The first dominant integration architecture that emerged from the cumbersome point-to-point application integration model was the “Hub-and-spoke” architecture, often referred to as “message broker.” Hub-and-spoke architectures consist of a centralized hub that receives requests from multiple applications that are connected to the centralized hub as spokes.
One major drawback of this solution is that the centralized hub presents a single point of failure in the overall architecture. Another drawback is that most hub-and-spoke-based Enterprise Application Integration (EAI, which is a program that coordinates the computer applications in an enterprise) software products are monolithic, expensive systems, based on proprietary standards.
With the emergence of Service Oriented Architecture (SOA), the Enterprise Service Bus (ESB) was introduced. An ESB is architecture based on Web services standards, which delivers a middleware infrastructure (middleware programs provide mediation services so that different applications can communicate). An ESB provides the same functionality as a “traditional” broker in a Hub-and-spoke architecture. Furthermore, the ESB architecture is very similar to the Hub-and-spoke architecture, as they both feature the concept of a central entity that integrates the other IT resources.
Several problems may arise from implementing the ESB architecture and its concept of a central entity that integrates mission critical applications: The bus features a single point-of-failure, bottlenecks may arise as more and more services are deployed onto the bus, low scalability as instancing the bus is not a simple task, and low redundancy. Furthermore, the need for governance, security, and rich services infrastructure is not met using the Broker and ESB-based solutions.
It would therefore be highly desirable to develop a services system for Information Technology (IT) systems of sub-units of an organization, which is flexible, decentralized, and cost effective.
It is an object of the present invention to provide a services system for communicating and exchanging data between different IT systems through business services consumption in sub-units of an organization, which is optimally decentralized.
It is another object of the present invention to provide a services system for IT systems in sub-units of an organization that is comprehensive and independent of a sub-unit's system architecture.
It is a further object of the present invention to provide a services system for IT systems in sub-units of an organization that is comprehensive and independent of a sub-unit's system architecture, specific data transfer protocols and/or operating systems.
Further purposes and advantages of this invention will become apparent as the description proceeds.

SUMMARY OF THE INVENTION

The present invention is directed to a system for exposing and extending existing IT capabilities as standard business services, while providing infrastructure services to an organization over a data network, that comprises:

- a) a group of agents, each of which is a runtime engine for services that represent IT resources of the organization; and
- b) a Peer-to-Peer topology layer for connecting between the agents, while exploiting the existing physical data channels of the data network.
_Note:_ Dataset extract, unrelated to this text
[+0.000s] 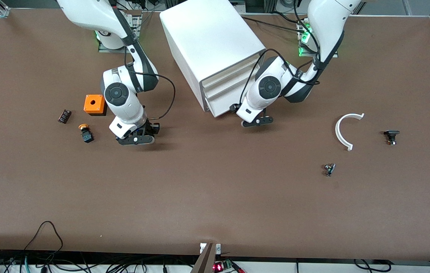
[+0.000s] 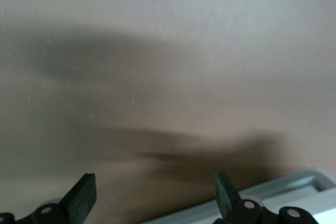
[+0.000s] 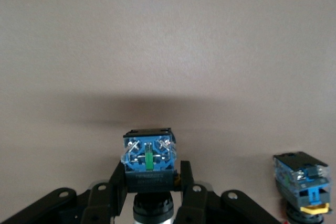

The group of agents may consist of configured agents, such each agent may run services that represent a certain entity on the organization's network and is responsible for controlling the functionality of the represented IT resource on the organization's network. Alternatively, the group of agents may consist of configured agents, such that each agent may run services that are responsible to provide infrastructure services for the whole network. The group of agents may also consist of configured agents, wherein each agent may run services that are responsible to offer independent business logic. The configuration of the agents may be performed through a management console, such as a User Interface program that is able to configure the agents and publish the configured metadata to the appropriate agents, for modifying them.
The group of agents may comprise:
a network layer that comprises the connection of the agent to the organization's network;
a logical layer comprises configured business services, and means for monitoring, analysis, security, enterprise policy enforcement, and execution of the business services; and
a data access layer that comprises the connection between the agent and the entity which it may represent on the organization's network.
The agents may host business services, which consist of Business Events, Business Operations, and Business Properties.
Preferably, the agents expose the business services as standard grid services that may be instanced, offer parallel computation, and allow compensation when a grid service is shutdown. The agents may be configured by a configuration process to:

- fit the agents to the organization's communication protocol;
- define the hosted business services of the agents; and
- fit the agents to the entity on the organization's network, which their hosted business services may represent.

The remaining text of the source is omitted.